- [YOUR ASSIGNMENT]: The required output is the exact run of lines below that opens at the line with "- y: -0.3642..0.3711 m" and closes at the line with "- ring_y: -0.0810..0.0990".

- [PROVIDED DATA]:
----------

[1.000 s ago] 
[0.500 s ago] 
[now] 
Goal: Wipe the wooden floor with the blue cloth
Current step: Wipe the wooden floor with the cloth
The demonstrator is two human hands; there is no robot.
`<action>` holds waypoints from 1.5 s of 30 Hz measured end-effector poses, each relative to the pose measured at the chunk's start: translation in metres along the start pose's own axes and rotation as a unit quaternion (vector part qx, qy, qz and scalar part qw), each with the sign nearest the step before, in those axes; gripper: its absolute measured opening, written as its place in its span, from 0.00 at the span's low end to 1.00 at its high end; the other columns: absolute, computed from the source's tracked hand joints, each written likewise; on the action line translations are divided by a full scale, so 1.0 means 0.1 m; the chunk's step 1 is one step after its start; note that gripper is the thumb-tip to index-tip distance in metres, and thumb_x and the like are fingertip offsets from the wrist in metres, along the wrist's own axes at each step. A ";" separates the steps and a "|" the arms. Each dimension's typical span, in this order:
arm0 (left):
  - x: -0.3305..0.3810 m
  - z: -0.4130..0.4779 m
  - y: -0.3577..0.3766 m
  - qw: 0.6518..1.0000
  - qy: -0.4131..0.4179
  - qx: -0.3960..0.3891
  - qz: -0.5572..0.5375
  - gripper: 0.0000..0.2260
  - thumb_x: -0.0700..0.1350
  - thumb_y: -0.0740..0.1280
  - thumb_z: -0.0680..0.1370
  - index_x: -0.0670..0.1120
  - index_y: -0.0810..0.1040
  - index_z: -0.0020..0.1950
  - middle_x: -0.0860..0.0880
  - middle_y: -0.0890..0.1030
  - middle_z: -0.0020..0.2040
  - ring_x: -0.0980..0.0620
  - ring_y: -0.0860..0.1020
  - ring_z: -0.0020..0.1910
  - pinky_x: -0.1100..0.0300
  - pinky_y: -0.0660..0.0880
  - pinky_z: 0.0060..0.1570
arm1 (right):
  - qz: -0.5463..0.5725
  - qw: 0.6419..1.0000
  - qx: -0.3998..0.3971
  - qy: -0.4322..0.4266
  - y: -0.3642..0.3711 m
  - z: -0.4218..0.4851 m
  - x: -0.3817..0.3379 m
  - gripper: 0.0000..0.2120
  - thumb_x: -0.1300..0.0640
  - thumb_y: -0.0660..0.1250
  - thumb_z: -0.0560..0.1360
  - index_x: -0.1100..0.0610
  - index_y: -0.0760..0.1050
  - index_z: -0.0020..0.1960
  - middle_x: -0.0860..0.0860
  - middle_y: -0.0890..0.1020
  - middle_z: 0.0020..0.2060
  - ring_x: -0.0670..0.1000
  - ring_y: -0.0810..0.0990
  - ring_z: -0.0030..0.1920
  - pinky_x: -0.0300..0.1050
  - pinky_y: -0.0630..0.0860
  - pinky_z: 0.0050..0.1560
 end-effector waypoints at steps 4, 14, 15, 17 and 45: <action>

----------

- [ANSWER TO THIS PROBLEM]:
  - y: -0.3642..0.3711 m
  - z: -0.4218..0.4851 m
  - x: -0.3817..0.3379 m
  - gripper: 0.0000..0.2120
  - thumb_x: -0.1300..0.0640
  - thumb_y: -0.0660..0.1250
  - thumb_z: -0.0560..0.1360
  - index_x: -0.1100..0.0610
  - index_y: -0.0760..0.1050
  - index_z: -0.0020..0.1960
  - middle_x: -0.0860..0.0860
  - middle_y: -0.0890..0.1020
  - middle_z: 0.0020..0.2060
  - ring_x: -0.0670..0.1000
  - ring_y: -0.0810..0.0990

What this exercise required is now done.